§ Given data

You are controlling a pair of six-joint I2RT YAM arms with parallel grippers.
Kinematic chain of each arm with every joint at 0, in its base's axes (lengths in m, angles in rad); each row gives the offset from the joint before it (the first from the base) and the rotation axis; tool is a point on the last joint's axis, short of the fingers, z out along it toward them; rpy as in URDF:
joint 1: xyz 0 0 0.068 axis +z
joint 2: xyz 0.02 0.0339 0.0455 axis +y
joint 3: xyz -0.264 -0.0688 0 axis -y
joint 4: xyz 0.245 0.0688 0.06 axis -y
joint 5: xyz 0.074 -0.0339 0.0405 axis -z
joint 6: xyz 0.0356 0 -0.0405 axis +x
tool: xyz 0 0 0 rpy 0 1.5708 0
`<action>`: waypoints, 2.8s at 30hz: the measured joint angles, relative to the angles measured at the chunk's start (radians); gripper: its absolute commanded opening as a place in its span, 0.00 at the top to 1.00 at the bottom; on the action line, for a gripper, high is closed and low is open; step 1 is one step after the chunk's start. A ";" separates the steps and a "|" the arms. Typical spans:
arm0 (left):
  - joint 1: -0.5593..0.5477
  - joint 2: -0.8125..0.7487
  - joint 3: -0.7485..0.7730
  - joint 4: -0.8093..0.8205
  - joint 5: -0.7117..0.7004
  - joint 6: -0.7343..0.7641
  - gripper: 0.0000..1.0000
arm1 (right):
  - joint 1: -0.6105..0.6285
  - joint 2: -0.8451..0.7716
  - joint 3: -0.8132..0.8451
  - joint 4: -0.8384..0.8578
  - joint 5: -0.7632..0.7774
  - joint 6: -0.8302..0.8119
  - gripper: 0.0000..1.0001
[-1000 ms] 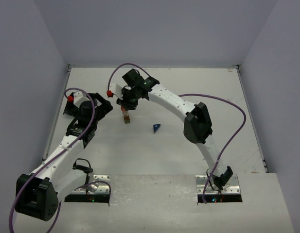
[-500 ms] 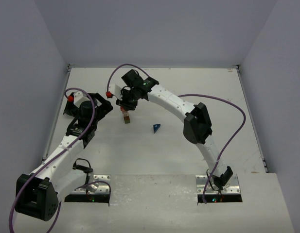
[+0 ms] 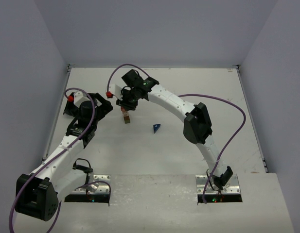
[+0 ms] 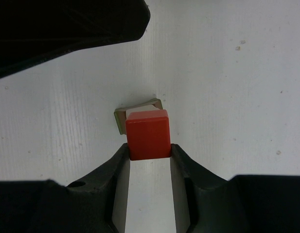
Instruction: Build the wood block tower
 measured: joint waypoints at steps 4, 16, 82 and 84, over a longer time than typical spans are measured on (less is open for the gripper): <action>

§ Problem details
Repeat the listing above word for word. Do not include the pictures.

§ Exercise output
You are controlling a pair of six-joint I2RT YAM arms with parallel grippers.
Kinematic chain of each arm with every joint at 0, in its base's axes (lengths in m, angles in rad); each row gives the offset from the joint before it (the first from the base) and the rotation axis; tool is a point on the last joint's axis, short of the fingers, z out along it toward them; rpy as in URDF:
joint 1: xyz 0 0 0.068 axis +z
joint 2: xyz 0.02 0.0339 0.0455 axis +y
joint 3: xyz -0.264 -0.0688 0 axis -y
joint 4: xyz 0.245 0.0688 0.06 axis -y
joint 5: xyz 0.074 -0.0339 0.0405 axis -z
joint 6: xyz 0.0356 0 -0.0405 axis +x
tool: xyz 0 0 0 rpy 0 1.5708 0
`<action>`: waypoints, 2.8s at 30hz: the measured joint angles, relative to the angles measured at the chunk's start (radians); gripper: its absolute commanded opening as a place in its span, 0.00 at the top to 1.00 at the bottom; on the action line, for a gripper, high is closed and low is open; step 1 is one step after the chunk's start. A ";" separates the steps and a "|" the arms. Typical spans:
arm0 (left):
  - joint 1: -0.5593..0.5477
  - joint 2: -0.8125..0.7487
  - joint 3: -0.7485..0.7730
  - joint 4: -0.8093..0.8205
  - joint 5: -0.7117..0.7004
  - joint 6: -0.7343..0.7641
  - gripper: 0.0000..1.0000
arm1 (right):
  - joint 1: -0.6105..0.6285
  - joint 2: -0.8451..0.7716
  - joint 3: -0.8132..0.8451
  - joint 4: -0.8384..0.8578
  - joint 5: -0.7632..0.7774
  - joint 6: -0.8302..0.8119
  - gripper: 0.0000..1.0001
[-1000 ms] 
[-500 ms] 
[+0 ms] 
[+0 ms] 
Instruction: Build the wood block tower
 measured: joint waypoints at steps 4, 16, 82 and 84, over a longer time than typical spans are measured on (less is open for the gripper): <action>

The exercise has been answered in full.